◆ Task brief
Only one stretch of the data below should be repeated: the lines from the line containing "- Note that" through the line containing "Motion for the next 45", inclusive, exactly as they are.

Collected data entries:
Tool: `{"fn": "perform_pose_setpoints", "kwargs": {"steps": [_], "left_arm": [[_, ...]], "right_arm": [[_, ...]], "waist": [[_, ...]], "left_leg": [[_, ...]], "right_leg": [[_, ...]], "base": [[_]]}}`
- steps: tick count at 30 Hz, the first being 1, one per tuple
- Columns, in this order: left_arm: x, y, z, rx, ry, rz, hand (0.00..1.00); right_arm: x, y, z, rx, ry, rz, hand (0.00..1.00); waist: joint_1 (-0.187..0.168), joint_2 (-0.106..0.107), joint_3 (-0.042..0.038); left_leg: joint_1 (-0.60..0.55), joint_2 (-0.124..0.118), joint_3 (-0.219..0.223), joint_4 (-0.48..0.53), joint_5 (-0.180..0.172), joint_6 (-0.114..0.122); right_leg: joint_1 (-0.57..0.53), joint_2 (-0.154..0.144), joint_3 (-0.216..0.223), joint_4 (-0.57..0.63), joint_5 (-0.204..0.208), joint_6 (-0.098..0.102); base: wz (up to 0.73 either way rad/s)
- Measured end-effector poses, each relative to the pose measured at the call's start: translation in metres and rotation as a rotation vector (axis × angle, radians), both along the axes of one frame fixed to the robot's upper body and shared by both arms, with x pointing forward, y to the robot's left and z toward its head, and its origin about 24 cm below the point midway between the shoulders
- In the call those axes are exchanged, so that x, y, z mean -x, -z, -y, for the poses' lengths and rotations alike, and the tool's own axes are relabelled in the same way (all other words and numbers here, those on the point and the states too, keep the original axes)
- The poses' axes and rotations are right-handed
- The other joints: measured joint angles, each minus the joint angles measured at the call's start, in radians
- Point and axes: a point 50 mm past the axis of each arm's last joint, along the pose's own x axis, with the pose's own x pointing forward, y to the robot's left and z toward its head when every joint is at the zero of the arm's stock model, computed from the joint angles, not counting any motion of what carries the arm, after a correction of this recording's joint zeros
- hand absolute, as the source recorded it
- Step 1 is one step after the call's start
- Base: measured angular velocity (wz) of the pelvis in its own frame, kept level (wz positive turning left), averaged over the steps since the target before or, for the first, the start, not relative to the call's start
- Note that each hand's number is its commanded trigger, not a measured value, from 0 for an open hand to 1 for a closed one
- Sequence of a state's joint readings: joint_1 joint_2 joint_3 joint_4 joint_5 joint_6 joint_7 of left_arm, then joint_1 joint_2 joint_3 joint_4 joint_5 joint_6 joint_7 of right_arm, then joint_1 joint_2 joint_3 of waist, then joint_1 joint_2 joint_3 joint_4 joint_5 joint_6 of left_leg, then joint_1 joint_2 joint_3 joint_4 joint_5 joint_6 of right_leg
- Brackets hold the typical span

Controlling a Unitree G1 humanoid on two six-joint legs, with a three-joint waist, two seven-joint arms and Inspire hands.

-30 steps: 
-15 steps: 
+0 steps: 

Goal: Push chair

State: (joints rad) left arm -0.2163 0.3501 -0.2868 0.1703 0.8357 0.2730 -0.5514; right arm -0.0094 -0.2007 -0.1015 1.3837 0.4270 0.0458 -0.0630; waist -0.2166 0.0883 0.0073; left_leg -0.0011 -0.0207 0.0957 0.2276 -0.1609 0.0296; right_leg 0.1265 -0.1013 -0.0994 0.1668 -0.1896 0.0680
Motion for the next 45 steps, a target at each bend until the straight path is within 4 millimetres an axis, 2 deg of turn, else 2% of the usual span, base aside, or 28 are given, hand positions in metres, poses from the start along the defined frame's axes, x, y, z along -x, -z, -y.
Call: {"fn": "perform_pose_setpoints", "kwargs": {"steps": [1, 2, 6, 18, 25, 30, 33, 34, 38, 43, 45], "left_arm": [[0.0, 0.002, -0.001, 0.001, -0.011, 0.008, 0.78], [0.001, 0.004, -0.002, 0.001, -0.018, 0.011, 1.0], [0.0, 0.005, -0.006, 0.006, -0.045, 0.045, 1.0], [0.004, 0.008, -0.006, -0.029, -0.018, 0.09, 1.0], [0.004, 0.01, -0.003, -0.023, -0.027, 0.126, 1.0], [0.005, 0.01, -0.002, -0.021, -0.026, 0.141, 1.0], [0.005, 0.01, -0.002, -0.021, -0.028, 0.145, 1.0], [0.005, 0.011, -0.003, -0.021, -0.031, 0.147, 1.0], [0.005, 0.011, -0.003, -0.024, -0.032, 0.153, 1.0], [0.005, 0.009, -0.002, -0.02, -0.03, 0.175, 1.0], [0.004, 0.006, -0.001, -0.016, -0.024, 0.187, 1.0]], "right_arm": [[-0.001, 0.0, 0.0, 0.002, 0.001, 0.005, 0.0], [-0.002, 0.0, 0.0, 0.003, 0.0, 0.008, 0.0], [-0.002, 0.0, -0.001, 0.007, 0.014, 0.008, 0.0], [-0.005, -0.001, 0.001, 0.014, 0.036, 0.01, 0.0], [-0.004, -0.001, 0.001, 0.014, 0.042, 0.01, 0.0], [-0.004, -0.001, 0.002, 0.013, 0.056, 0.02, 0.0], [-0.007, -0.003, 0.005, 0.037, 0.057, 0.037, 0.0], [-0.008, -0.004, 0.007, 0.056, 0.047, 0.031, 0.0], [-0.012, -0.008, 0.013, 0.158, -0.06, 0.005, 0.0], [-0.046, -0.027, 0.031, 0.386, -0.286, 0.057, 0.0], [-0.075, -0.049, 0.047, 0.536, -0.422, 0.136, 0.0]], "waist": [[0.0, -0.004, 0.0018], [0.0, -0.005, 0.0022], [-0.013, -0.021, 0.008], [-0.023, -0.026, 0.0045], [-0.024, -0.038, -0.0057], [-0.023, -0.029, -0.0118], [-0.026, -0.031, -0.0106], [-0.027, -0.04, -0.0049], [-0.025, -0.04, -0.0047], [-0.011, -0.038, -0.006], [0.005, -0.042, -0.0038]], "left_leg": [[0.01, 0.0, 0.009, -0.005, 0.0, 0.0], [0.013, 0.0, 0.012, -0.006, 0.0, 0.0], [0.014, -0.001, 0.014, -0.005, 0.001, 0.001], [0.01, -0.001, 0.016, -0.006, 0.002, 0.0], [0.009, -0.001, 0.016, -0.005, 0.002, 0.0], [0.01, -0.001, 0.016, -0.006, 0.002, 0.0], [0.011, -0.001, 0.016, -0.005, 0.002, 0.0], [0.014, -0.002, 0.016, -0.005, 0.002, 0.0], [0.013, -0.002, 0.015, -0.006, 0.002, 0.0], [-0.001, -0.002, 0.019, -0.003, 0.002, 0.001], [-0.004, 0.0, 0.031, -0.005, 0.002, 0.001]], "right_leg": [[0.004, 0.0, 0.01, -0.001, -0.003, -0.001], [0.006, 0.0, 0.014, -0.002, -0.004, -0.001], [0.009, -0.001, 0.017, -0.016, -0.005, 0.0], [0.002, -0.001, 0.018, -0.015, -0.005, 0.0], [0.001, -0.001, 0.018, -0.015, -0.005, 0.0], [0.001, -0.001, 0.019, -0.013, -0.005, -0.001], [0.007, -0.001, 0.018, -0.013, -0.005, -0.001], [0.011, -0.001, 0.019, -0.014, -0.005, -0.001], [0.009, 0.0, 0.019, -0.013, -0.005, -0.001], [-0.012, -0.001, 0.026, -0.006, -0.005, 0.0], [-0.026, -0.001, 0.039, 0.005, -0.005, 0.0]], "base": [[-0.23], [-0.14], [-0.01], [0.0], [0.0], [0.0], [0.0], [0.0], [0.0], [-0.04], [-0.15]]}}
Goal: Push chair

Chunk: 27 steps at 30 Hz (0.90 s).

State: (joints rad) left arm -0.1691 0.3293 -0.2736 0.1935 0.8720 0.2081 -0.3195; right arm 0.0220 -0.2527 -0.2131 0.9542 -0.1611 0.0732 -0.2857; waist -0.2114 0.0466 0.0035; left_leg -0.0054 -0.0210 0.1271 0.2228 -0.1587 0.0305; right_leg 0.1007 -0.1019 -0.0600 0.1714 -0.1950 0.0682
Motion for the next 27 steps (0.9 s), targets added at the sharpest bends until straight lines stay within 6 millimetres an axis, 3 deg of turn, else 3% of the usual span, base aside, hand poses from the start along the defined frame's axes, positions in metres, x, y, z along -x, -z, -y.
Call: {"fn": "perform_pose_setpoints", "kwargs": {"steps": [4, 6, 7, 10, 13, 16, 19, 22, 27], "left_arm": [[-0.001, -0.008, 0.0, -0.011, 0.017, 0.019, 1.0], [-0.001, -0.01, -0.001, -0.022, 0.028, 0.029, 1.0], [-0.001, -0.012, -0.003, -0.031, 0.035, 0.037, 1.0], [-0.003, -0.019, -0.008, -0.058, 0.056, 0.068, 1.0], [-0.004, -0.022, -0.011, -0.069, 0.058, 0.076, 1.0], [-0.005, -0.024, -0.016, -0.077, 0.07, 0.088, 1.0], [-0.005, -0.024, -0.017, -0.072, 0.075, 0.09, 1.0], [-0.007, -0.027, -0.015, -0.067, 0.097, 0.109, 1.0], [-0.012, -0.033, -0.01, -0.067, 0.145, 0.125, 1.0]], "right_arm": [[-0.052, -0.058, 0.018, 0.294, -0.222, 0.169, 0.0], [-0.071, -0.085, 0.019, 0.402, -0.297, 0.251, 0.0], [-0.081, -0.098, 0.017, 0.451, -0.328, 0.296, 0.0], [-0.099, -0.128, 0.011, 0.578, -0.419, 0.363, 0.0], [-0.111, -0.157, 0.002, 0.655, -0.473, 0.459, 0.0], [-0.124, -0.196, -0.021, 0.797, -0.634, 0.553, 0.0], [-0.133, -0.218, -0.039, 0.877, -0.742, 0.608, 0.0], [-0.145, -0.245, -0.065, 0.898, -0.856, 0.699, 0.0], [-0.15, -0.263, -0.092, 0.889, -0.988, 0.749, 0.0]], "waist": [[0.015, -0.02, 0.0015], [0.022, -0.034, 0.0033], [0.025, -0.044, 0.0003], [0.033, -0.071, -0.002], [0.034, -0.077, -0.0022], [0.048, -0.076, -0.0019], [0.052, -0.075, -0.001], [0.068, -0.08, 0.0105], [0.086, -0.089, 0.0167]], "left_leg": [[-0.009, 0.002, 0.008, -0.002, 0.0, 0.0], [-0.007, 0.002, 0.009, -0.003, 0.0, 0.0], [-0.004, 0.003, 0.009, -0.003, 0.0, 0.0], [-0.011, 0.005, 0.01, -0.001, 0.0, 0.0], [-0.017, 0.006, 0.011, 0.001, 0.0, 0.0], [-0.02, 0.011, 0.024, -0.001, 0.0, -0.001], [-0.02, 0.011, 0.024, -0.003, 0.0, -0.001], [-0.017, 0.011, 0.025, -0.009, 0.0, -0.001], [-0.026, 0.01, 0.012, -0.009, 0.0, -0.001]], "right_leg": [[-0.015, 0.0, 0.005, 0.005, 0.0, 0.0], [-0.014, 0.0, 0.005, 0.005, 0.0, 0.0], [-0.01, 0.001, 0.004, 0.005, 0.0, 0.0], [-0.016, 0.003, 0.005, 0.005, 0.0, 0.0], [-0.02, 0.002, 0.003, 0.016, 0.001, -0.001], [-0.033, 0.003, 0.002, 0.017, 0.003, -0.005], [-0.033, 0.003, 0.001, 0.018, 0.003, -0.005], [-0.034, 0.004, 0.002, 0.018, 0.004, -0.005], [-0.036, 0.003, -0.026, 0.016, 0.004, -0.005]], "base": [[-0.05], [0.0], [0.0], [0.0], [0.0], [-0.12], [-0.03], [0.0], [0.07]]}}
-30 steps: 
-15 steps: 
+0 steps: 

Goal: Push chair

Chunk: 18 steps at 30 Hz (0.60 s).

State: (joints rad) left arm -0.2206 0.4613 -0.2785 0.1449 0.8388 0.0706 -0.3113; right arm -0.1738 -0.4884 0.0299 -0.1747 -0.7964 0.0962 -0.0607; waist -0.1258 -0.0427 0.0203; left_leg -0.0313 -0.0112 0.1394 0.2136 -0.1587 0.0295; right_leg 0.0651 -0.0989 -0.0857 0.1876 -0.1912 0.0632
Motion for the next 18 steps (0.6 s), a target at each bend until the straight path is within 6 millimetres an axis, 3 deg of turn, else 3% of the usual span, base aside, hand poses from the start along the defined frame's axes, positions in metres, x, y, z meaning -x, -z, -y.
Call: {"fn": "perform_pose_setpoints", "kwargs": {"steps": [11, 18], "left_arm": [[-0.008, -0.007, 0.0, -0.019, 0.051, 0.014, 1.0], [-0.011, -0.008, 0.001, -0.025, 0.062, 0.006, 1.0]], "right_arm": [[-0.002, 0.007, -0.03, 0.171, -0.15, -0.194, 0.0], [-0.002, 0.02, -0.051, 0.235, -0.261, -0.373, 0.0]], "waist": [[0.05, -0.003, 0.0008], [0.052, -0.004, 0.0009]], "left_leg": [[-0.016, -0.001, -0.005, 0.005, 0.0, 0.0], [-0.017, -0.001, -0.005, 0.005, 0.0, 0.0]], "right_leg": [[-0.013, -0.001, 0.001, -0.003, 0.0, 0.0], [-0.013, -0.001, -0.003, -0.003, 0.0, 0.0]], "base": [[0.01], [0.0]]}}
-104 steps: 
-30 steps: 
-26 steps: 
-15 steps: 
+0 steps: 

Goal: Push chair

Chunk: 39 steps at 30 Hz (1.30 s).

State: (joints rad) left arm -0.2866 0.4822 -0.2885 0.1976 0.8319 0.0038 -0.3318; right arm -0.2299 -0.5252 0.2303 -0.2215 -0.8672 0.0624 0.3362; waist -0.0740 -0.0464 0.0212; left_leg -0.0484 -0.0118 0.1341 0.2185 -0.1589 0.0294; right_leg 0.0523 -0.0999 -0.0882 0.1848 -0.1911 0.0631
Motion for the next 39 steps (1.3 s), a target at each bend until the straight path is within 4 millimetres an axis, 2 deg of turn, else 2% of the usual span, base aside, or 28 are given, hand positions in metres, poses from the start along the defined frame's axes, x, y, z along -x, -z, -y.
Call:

◆ Reply to the task
- Note that each hand's number is its commanded trigger, not a measured value, from 0 for an open hand to 1 for a closed one
- Sequence of a state's joint readings: joint_1 joint_2 joint_3 joint_4 joint_5 joint_6 joint_7 of left_arm, then joint_1 joint_2 joint_3 joint_4 joint_5 joint_6 joint_7 of right_arm, then joint_1 joint_2 joint_3 of waist, then joint_1 joint_2 joint_3 joint_4 joint_5 joint_6 of left_leg, then joint_1 joint_2 joint_3 joint_4 joint_5 joint_6 of right_leg
- Brackets hold the typical span

Controlling a Unitree G1 humanoid on two six-joint legs, with a three-joint waist, two seven-joint arms and Inspire hands.

-30 steps: 
-15 steps: 
+0 steps: 

Goal: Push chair

State: (joints rad) left arm -0.2163 0.3501 -0.2868 0.1703 0.8357 0.2730 -0.5514; right arm -0.0094 -0.2007 -0.1015 1.3837 0.4270 0.0458 -0.0630; waist -0.2166 0.0883 0.0073; left_leg -0.0011 -0.0207 0.0957 0.2276 -0.1609 0.0296; right_leg 0.1265 -0.1013 -0.0994 0.1668 -0.1896 0.0680
Motion for the next 45 steps, a target at each bend until the straight path is within 4 millimetres an axis, 2 deg of turn, else 2% of the usual span, base aside, or 28 are given, hand positions in metres, poses from the start along the defined frame's axes, x, y, z along -x, -z, -y.

No additional answer text is required.